The Afrikaans language originated mainly from 17th century Dutch dialects and developed in South Africa. As early as the mid-18th century and as recently as the mid-20th century, Afrikaans was known in standard Dutch as a "kitchen language" (kombuistaal), lacking the prestige accorded, for example even by the educational system in Africa, to languages spoken outside Africa; other early epithets setting apart Kaaps Hollands ("Cape Dutch", i.e. Afrikaans) as putatively beneath official Dutch standards included geradbraakte/gebroke/onbeskaafde Hollands ("mutilated/broken/uncivilised Dutch"), as well as verkeerde Nederlands ("incorrect Dutch"). An estimated 90 to 95% of Afrikaans vocabulary is ultimately of Dutch origin, and there are few lexical differences between the two languages; however, Afrikaans has a considerably more regular morphology, grammar, and spelling. There is a degree of mutual intelligibility between the two languages, particularly in written form.
Afrikaans acquired some lexical and syntactical borrowings from other languages such as Malay, Khoisan languages, Portuguese, and of the Bantu languages, and to a lesser extent, French. Afrikaans has also been significantly influenced by South African English. Nevertheless, Dutch-speakers are confronted with fewer non-cognates when listening to Afrikaans than the other way round. Mutual intelligibility thus tends to be asymmetrical, as it is easier for Dutch-speakers to understand Afrikaans than for Afrikaans-speakers to understand Dutch. In general, research suggests that mutual intelligibility between Dutch and Afrikaans is better than between Dutch and Frisian or between Danish and Swedish.
Afrikaans was considered a Dutch dialect in South Africa up until the early 20th century when it became recognised as a distinct language. A relative majority of the first settlers whose descendants today are the Afrikaners were from the United Provinces (now Netherlands and Belgium), though there were also many from Germany, a considerable number from France, and some from Norway, Portugal, Scotland, and various other countries.

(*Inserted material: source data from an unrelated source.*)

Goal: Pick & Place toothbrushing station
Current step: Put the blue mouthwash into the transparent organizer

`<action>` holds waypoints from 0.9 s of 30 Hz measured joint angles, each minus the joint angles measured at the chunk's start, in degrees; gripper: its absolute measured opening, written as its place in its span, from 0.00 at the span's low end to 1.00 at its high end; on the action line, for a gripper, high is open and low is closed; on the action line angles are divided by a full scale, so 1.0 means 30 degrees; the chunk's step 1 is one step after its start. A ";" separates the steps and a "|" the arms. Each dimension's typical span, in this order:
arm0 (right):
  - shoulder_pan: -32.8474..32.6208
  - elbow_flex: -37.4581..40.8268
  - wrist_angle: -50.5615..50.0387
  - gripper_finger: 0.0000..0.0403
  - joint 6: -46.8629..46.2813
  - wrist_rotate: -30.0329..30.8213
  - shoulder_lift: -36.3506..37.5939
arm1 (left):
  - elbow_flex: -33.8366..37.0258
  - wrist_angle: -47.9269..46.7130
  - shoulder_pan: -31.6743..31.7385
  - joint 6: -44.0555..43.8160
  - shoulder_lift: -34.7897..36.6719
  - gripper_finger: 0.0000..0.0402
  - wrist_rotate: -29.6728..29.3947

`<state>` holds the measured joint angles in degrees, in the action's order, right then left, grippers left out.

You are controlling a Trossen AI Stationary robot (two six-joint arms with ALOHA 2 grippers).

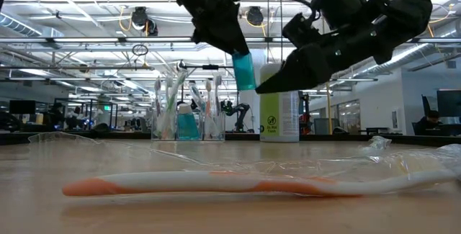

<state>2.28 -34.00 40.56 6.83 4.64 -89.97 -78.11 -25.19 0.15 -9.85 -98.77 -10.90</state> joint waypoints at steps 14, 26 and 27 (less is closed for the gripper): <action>0.0095 0.0015 -0.0759 0.44 -0.1034 0.0935 0.0001 | 0.0436 -0.3065 0.4622 -0.3336 0.1053 0.31 -0.7454; 0.0102 0.0015 -0.0599 0.44 -0.0983 0.0930 0.0000 | 0.4293 0.4242 0.8033 -0.6155 0.1012 0.26 -0.5145; 0.0107 0.0015 -0.0591 0.43 -0.0983 0.0933 0.0000 | 0.4306 0.4205 0.8047 -0.6415 0.1011 0.27 -0.5127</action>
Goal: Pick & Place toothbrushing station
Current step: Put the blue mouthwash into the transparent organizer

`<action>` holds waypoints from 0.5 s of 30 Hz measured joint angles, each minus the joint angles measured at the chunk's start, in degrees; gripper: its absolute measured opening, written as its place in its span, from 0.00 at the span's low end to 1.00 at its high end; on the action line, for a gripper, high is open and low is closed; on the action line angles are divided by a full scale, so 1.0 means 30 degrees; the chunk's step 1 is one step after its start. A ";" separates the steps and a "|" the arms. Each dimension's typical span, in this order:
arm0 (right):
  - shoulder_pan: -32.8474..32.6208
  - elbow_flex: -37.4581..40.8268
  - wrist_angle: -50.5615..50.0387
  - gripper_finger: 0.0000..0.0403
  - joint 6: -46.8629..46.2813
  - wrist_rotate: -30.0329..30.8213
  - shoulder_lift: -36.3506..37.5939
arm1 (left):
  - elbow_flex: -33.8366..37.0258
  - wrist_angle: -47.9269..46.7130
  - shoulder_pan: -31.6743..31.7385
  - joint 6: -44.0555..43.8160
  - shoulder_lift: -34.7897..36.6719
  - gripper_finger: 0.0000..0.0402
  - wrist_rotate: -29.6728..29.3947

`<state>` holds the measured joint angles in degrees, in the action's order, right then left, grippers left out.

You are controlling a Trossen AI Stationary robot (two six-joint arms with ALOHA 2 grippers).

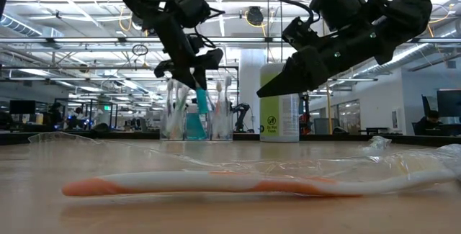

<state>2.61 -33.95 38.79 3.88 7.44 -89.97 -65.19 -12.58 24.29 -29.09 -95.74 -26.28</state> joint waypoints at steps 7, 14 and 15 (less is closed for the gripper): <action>0.0016 -0.0007 0.0015 0.44 0.0007 0.0002 0.0001 | 0.0000 -0.0098 -0.0014 -0.1029 0.0006 0.29 0.0342; 0.0016 -0.0007 0.0015 0.43 0.0006 0.0002 0.0000 | 0.0000 -0.1897 0.0258 -0.2459 0.0006 0.29 0.2504; 0.0016 -0.0007 0.0015 0.43 0.0006 0.0002 0.0001 | 0.0000 -0.2053 0.0330 -0.2438 0.0006 0.29 0.2756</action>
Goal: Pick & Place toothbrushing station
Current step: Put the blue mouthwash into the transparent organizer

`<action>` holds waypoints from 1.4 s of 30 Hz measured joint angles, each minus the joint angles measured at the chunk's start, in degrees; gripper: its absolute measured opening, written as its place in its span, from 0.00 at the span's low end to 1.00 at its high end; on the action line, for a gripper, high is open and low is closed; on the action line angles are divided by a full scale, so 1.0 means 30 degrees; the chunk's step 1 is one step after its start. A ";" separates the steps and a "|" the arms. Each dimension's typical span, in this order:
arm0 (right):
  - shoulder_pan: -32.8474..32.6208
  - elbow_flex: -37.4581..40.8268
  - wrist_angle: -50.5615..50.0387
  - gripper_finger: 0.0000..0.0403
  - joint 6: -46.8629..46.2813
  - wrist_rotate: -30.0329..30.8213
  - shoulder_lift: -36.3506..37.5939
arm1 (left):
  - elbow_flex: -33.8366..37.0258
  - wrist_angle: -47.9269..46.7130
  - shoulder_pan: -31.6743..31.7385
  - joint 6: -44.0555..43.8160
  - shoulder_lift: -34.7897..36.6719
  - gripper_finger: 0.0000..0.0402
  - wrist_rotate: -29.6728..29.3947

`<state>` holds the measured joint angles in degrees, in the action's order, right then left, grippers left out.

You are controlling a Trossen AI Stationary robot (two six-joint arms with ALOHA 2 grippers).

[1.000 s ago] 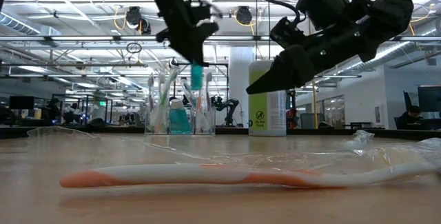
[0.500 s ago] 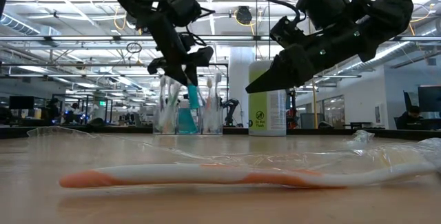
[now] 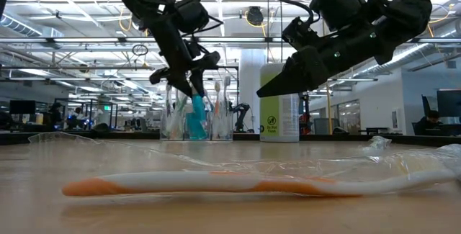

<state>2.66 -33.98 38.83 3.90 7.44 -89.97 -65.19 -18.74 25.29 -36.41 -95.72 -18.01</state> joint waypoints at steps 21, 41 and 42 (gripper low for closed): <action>0.0000 -0.0005 0.0005 0.43 0.0069 0.0000 -0.0001 | 0.0000 -0.0126 0.1423 0.3418 0.0000 0.29 0.3575; 0.0000 -0.0007 0.0080 0.43 0.0074 -0.0007 0.0001 | -0.0007 -0.0235 0.1520 0.9170 -0.0015 0.33 0.3509; 0.0000 -0.0007 0.0080 0.43 0.0074 -0.0007 -0.0001 | -0.0007 -0.0235 0.1520 0.9174 -0.0015 0.33 0.3509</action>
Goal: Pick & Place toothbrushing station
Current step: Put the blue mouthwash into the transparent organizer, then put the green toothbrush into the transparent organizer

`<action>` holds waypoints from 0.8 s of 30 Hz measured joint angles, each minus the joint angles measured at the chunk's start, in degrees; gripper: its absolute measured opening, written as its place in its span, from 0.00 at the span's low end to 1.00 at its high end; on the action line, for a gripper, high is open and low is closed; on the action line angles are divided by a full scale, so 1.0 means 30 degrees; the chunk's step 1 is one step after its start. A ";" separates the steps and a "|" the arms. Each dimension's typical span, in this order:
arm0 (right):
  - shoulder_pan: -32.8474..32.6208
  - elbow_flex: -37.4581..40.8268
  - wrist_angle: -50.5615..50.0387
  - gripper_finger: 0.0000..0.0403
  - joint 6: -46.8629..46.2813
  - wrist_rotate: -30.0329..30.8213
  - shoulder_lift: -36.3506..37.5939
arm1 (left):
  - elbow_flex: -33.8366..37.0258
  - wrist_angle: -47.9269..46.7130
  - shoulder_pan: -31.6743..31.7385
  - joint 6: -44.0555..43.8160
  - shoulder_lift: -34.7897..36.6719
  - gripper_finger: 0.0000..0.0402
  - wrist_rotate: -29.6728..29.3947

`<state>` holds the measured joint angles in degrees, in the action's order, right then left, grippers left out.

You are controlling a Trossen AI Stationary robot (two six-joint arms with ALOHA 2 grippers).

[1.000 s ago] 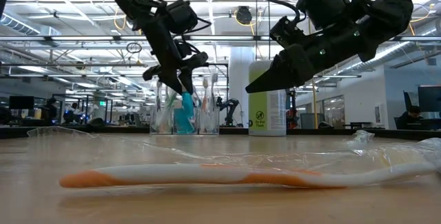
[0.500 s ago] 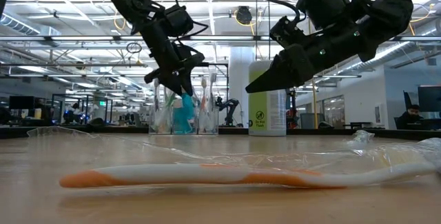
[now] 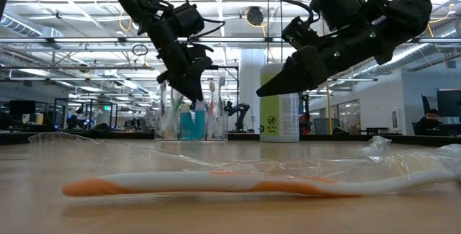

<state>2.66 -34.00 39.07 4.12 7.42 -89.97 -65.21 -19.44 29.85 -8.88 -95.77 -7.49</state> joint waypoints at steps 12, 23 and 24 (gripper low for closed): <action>0.0000 0.0000 0.0007 0.43 0.0000 0.0000 0.0000 | 0.0000 0.0801 -0.0153 -0.0656 0.0000 0.50 -0.1525; 0.0000 0.0000 0.0029 0.43 0.0000 -0.0051 0.0003 | -0.0007 0.2318 -0.3228 -0.0109 0.0328 0.41 0.2936; 0.0000 0.0000 0.0029 0.43 0.0000 -0.0052 0.0002 | -0.0007 0.2410 -0.3702 -0.0104 0.0328 0.40 0.3345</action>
<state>2.66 -34.00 39.16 4.12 7.26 -89.97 -65.23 -12.21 18.74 -9.20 -94.78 2.55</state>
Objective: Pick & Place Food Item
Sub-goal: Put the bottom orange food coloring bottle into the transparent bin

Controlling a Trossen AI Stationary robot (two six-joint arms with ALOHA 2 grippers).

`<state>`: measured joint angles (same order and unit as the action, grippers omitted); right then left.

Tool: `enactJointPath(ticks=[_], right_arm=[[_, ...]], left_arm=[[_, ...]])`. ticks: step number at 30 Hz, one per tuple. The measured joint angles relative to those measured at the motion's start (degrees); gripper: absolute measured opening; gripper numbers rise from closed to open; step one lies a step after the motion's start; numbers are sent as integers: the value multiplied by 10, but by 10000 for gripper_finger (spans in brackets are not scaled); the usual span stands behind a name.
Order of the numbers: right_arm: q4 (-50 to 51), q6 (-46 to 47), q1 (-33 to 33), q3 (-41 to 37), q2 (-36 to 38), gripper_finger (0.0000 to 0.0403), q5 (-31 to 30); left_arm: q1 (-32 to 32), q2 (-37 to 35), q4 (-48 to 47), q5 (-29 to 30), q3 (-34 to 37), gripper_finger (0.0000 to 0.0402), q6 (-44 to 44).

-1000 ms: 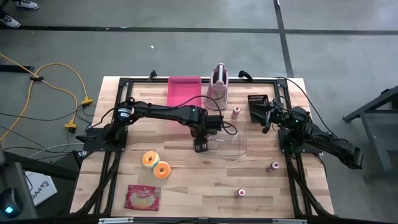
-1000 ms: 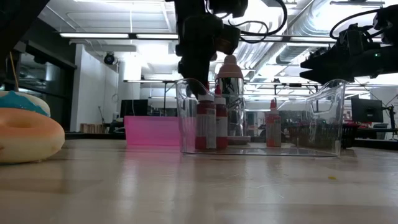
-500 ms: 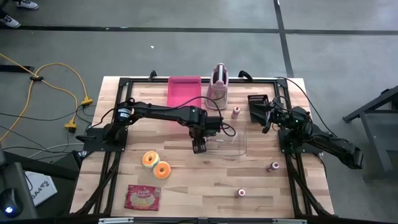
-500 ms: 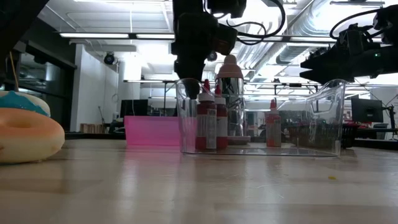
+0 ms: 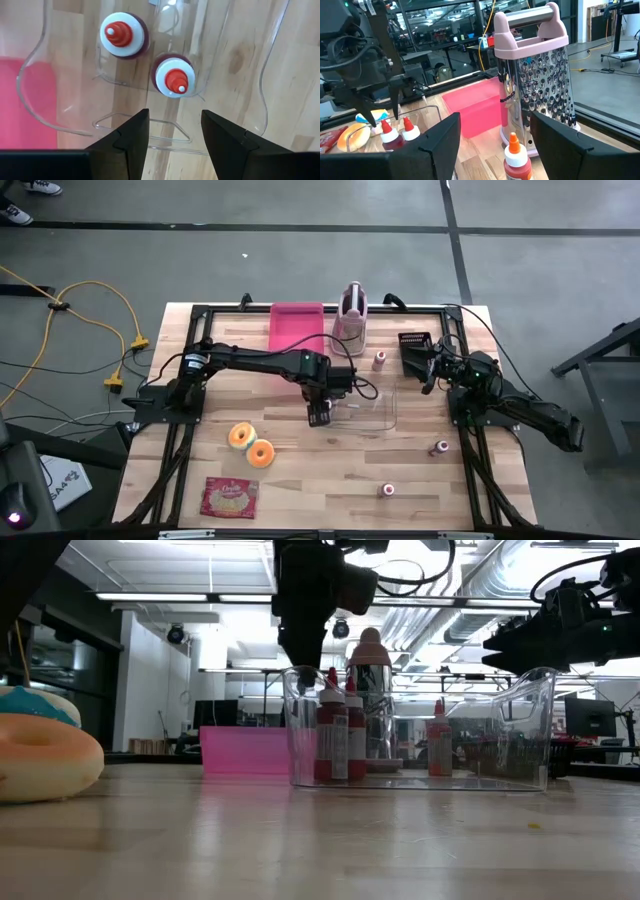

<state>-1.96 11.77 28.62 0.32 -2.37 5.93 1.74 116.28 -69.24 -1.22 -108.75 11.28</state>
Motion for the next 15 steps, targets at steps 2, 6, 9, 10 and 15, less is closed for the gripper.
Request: enactJointPath(ticks=[2,6,9,10,15], right_arm=[[0,0,0,0,0,227,0],[0,0,0,0,0,227,0],[0,0,0,0,0,227,0],[0,0,0,0,0,227,0],[0,0,0,0,0,227,0]], left_arm=[[0,-3,-3,-1,0,173,-3],[0,-8,-2,-2,0,173,-1],[1,-8,-3,-2,0,173,0],[2,-10,-3,-2,0,173,-2],[4,-12,-4,2,0,173,1]])
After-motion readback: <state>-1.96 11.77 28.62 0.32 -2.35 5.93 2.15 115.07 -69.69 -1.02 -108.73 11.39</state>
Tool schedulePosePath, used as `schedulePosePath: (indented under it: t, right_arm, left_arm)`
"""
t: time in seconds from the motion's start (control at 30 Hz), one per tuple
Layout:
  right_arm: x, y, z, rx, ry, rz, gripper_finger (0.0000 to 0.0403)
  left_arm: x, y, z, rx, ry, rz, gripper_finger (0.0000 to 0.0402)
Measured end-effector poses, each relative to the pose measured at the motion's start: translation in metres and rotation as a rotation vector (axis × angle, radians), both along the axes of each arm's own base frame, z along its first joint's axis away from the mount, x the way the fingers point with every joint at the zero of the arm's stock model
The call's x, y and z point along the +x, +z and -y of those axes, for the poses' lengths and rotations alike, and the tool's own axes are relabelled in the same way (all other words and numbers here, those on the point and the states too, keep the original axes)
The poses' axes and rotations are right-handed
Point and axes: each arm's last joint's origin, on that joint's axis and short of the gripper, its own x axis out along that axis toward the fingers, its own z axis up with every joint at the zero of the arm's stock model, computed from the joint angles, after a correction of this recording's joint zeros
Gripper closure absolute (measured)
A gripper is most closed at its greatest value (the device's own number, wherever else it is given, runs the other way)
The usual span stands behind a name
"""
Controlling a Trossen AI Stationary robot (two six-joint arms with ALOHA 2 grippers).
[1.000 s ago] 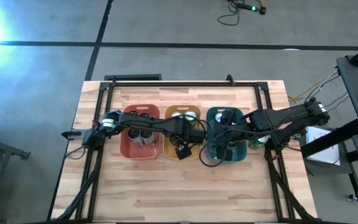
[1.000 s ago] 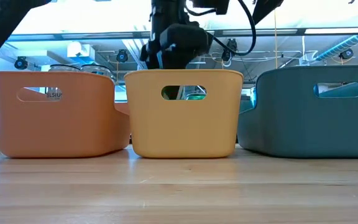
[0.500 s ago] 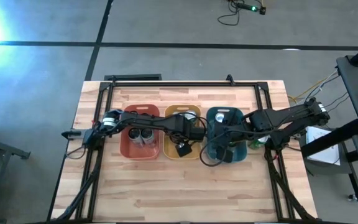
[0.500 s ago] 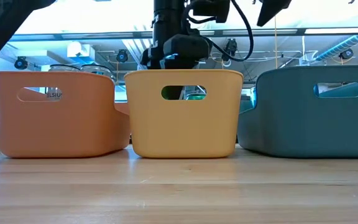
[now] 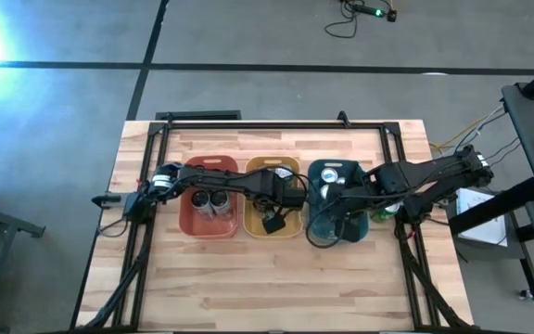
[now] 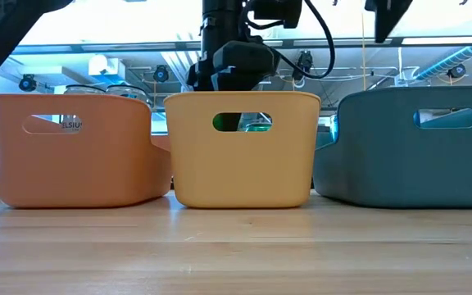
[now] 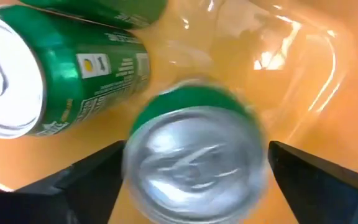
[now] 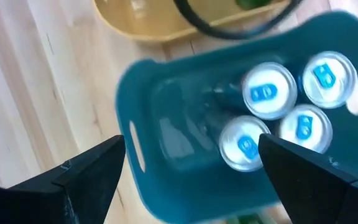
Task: Sort soda cans
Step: Put the left green soda can into the yellow bin, then put the green soda can into the yellow bin
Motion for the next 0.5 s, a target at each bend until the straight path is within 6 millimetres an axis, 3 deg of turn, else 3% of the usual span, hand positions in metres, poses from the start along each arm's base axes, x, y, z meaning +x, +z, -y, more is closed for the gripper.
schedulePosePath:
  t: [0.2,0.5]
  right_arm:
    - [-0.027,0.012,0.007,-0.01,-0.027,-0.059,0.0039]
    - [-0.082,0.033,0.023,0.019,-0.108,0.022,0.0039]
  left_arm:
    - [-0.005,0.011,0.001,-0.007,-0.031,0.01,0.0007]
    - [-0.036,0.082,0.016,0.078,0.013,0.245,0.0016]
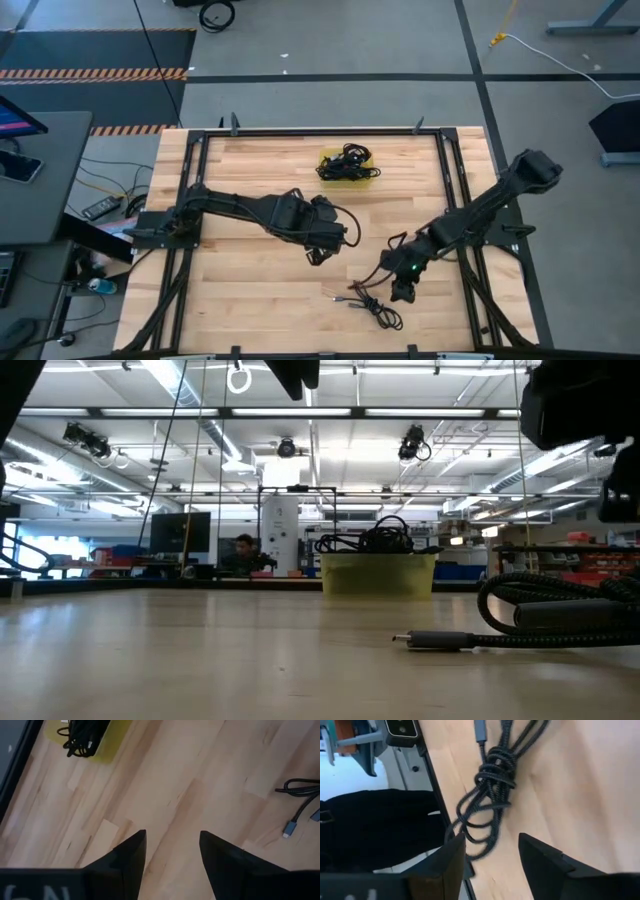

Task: Pick and place USB-C Cables
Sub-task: Put the black charger cable into the yellow bin

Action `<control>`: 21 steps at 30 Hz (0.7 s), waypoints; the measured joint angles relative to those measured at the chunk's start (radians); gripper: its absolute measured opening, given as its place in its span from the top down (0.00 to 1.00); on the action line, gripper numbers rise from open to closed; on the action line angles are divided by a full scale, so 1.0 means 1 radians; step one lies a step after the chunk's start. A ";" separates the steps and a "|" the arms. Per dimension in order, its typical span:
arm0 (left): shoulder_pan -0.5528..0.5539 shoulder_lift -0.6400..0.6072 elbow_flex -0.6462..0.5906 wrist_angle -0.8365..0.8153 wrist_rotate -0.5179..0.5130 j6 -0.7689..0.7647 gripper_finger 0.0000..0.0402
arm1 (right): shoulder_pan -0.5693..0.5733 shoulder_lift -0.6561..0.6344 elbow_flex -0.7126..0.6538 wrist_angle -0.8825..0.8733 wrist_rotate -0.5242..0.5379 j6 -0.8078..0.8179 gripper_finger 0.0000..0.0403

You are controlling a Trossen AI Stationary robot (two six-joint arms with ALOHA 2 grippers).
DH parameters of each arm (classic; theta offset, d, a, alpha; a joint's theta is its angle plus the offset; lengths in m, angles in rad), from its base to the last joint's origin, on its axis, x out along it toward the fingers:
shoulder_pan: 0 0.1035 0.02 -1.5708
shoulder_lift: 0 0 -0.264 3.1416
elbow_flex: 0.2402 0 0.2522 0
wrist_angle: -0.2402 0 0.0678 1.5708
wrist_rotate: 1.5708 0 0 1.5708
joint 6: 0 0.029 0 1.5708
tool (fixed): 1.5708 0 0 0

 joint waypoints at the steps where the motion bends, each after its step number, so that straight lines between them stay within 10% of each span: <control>1: 0.000 0.000 0.000 0.000 0.000 0.005 0.52 | 0.007 0.025 0.000 0.033 -0.001 0.011 0.52; 21: 0.010 0.000 0.000 0.000 0.001 0.032 0.52 | 0.102 0.340 0.000 0.400 -0.052 0.127 0.49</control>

The workers and slaves who contributed to the development of Afrikaans were Asians (especially Malays), Malagasys, as well as the Khoi, Bushmen and Bantu peoples who also lived in the area. African creole people in the early 18th century — documented on the cases of Hendrik Bibault and patriarch Oude Ram — were the first to call themselves Afrikaner (Africans). Only much later in the second half of the 19th century did the Boers adopt this attribution, too. The Khoi and mixed-race groups became collectively referred to as Coloureds.